Tricia Stumpf

Medal record

Skeleton

World Championships

= Tricia Stumpf =

American skeleton racer (born 1970)

Tricia Stumpf (born 1970) is an American skeleton racer who competed in the early 2000s. She won two bronze medals in the women's skeleton event at the FIBT World Championships, earning them in 2000 and 2001.

== Career ==
Tricia was the Women's National Skeleton Champion in 2000 and 2001 on the Olympic track in Park City, Utah. In 2000, she also won gold in the North American Championships in Calgary, Canada. On the world stage Tricia earned two additional World Cup medals during the 2000–2001 season. She earned a bronze medal in Igls, Austria and a silver medal in La Plagne, France.

In the off-season, Tricia won three consecutive summer Push Championships in 1999, 2000 (Lake Placid, New York) and 2001 (Calgary, Canada).
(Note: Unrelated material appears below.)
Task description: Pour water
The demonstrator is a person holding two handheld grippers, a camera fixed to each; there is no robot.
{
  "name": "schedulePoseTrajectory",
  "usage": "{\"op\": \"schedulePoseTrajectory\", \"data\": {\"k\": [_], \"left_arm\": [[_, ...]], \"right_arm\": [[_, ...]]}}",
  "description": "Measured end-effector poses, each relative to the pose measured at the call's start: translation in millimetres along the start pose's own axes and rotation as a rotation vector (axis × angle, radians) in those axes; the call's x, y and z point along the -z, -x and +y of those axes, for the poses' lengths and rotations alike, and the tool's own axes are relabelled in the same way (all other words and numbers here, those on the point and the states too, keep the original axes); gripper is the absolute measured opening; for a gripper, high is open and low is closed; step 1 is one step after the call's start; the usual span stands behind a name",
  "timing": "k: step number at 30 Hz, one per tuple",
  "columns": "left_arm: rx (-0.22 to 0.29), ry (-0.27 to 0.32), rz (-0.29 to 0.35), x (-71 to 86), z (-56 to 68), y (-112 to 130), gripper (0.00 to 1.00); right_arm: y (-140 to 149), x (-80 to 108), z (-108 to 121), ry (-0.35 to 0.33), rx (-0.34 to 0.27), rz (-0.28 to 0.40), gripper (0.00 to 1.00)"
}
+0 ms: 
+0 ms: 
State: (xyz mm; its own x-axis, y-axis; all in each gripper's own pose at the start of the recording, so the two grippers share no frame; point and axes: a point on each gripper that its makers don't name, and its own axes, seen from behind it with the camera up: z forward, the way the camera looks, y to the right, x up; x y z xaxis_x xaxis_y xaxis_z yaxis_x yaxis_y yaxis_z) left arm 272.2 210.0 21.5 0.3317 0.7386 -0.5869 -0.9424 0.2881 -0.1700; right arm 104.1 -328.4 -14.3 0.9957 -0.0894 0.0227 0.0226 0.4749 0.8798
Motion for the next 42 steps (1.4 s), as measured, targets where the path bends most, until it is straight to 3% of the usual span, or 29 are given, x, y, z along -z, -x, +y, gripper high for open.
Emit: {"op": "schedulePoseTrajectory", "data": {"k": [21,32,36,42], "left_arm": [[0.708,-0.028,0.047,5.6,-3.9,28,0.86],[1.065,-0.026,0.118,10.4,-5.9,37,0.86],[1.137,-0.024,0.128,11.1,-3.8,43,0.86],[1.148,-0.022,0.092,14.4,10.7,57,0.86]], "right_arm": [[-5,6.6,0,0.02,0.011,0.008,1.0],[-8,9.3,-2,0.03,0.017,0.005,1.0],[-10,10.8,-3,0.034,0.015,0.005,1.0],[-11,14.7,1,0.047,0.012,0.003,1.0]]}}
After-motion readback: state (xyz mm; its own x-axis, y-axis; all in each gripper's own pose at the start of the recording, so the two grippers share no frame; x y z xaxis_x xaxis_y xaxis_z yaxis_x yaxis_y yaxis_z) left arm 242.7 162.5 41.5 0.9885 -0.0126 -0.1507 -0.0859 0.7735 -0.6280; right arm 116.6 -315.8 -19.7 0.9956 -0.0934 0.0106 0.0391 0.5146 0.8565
An injury prevented Tricia from competing in the 2002 Olympic Winter Games in Park City, Utah. However, Tricia was selected to carry the Olympic flame in her home town of Park City, Utah, during the Olympic torch relay.

The University of Utah alumni worked as a marketing director in Park City, Utah, prior to the 2002 games. Tricia is married to two-time Olympic biathlete Joan Guetschow.